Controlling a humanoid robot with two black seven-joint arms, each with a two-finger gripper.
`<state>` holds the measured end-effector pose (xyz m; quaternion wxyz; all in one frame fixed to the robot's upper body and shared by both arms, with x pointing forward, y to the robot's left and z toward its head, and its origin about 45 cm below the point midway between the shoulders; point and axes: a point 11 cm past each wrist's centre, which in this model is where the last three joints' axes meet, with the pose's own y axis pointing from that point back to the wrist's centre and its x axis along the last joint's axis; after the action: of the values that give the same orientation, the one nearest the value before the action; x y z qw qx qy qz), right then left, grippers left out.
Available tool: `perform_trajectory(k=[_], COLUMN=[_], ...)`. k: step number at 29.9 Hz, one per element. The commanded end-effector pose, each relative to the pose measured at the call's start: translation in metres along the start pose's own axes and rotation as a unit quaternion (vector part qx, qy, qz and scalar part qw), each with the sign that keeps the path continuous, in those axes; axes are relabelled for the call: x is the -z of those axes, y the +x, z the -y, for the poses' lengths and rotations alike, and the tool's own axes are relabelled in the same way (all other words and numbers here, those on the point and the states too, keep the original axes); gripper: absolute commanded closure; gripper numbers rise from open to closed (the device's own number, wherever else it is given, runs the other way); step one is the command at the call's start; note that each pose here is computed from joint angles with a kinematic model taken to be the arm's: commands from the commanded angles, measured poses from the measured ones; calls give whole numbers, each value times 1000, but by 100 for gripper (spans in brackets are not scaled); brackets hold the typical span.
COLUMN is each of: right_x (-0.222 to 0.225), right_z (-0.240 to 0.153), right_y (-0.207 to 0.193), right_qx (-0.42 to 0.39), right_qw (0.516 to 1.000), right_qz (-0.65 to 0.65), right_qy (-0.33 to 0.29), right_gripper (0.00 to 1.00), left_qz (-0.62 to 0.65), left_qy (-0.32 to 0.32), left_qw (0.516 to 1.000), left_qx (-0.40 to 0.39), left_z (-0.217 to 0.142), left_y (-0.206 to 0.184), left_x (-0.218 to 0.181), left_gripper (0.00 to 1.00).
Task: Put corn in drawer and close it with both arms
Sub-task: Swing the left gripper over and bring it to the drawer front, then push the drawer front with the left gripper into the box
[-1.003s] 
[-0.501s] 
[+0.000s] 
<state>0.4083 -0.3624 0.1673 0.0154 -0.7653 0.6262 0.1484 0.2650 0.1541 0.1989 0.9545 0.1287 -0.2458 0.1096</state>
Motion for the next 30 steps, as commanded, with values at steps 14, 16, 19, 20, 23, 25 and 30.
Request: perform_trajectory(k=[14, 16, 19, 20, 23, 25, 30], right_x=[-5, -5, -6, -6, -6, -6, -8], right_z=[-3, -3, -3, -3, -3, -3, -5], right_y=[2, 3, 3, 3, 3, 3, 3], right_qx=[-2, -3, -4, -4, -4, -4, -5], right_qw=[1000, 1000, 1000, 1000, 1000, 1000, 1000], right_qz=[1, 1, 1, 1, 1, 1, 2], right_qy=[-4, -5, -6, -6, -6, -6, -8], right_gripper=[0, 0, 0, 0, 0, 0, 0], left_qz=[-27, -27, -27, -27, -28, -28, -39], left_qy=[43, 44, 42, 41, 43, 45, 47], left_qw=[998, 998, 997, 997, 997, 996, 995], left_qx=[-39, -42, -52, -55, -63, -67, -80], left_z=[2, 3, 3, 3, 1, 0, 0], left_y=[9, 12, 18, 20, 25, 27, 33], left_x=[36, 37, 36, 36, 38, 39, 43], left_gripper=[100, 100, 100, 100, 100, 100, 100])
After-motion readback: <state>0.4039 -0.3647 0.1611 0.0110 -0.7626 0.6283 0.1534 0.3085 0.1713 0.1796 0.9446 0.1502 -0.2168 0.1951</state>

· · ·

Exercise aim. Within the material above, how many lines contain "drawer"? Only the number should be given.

Response area. 2